# YOUR GOAL
Extract the whole listing as it stands. Do not include the pictures.

# DATA
§

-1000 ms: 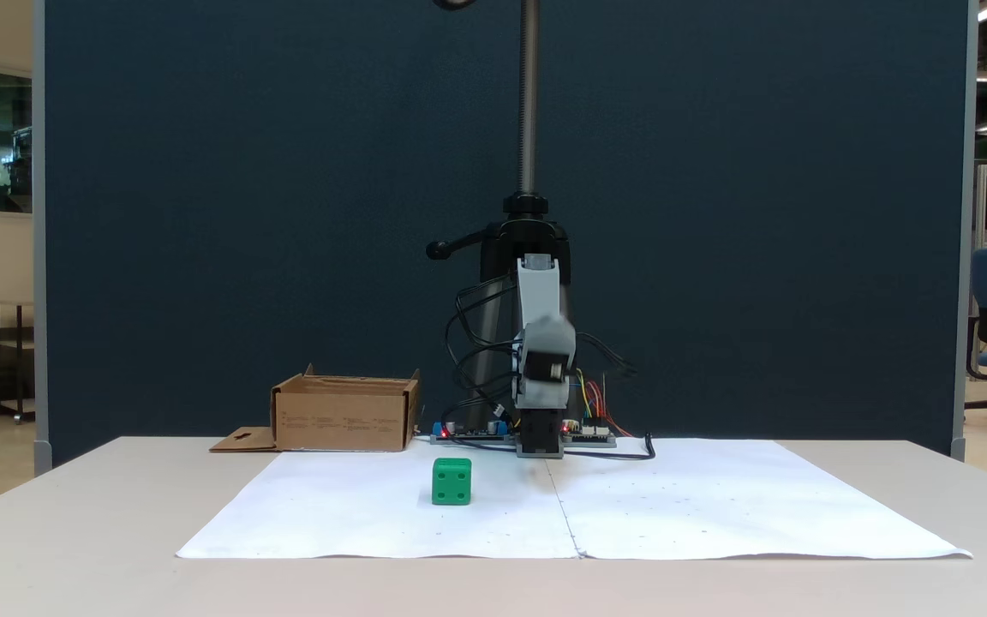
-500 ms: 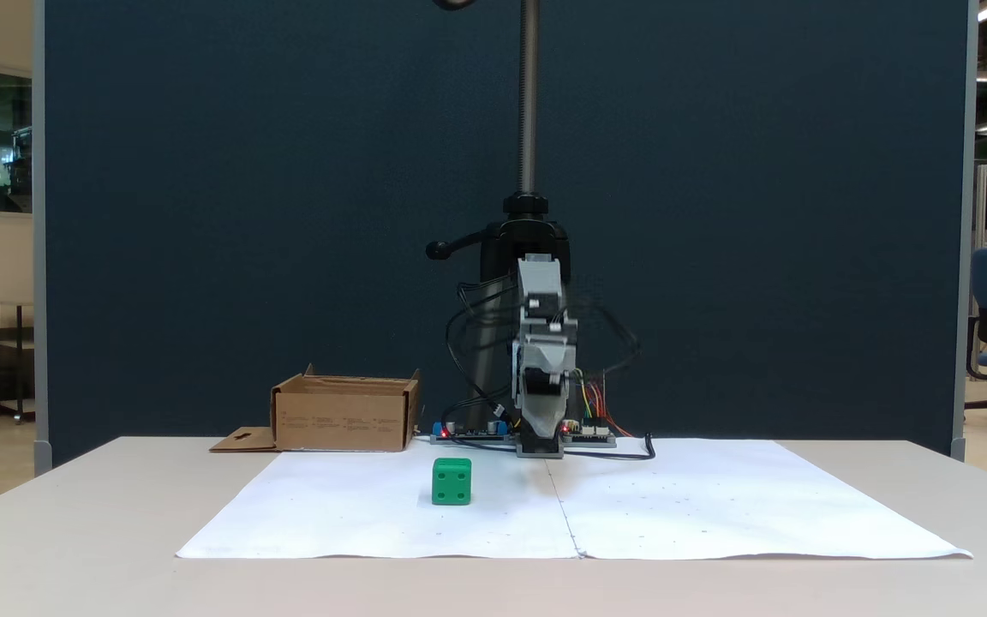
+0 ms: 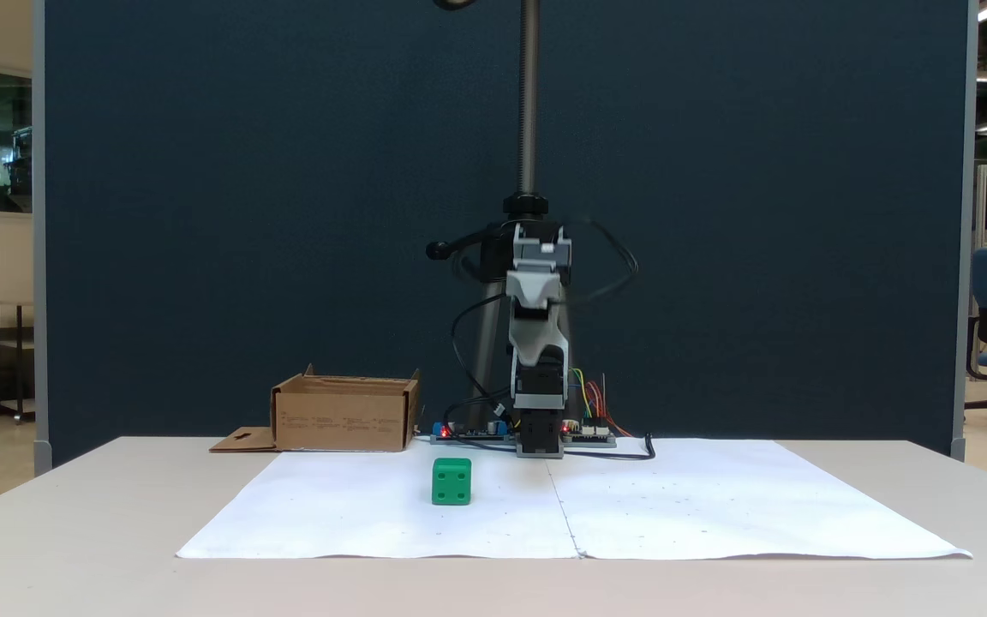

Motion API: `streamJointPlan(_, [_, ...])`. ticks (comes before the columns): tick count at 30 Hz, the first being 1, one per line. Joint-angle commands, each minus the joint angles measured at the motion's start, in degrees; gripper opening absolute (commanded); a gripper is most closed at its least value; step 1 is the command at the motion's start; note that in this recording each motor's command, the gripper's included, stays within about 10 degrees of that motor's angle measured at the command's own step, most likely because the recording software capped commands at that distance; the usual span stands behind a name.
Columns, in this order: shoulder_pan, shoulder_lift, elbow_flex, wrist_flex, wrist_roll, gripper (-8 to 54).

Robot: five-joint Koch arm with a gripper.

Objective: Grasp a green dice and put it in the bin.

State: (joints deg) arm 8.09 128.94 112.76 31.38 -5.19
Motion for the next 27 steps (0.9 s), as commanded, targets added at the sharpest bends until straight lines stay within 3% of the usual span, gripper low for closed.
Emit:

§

# YOUR RESPONSE
-1000 ms: 
-500 ms: 
+0 ms: 

Motion API: `streamJointPlan(_, [_, ...])`. ticks (comes before the columns): tick count at 30 Hz, the first being 1, one per line. Joint-angle commands, each minus the joint angles measured at the motion's start, in degrees; gripper opening absolute (commanded); a gripper is most closed at its least value; step 1 is the command at the motion's start; note that in this recording each motor's command, the gripper's included, stays within about 10 degrees of that motor's angle measured at the command's own step, most likely because the recording software capped commands at that distance; the usual span stands behind a name.
Columns, in this order: shoulder_pan, shoulder_lift, elbow_flex, wrist_flex, wrist_roll, gripper (-8 to 54).

Robot: five-joint Koch arm with a gripper.

Objective: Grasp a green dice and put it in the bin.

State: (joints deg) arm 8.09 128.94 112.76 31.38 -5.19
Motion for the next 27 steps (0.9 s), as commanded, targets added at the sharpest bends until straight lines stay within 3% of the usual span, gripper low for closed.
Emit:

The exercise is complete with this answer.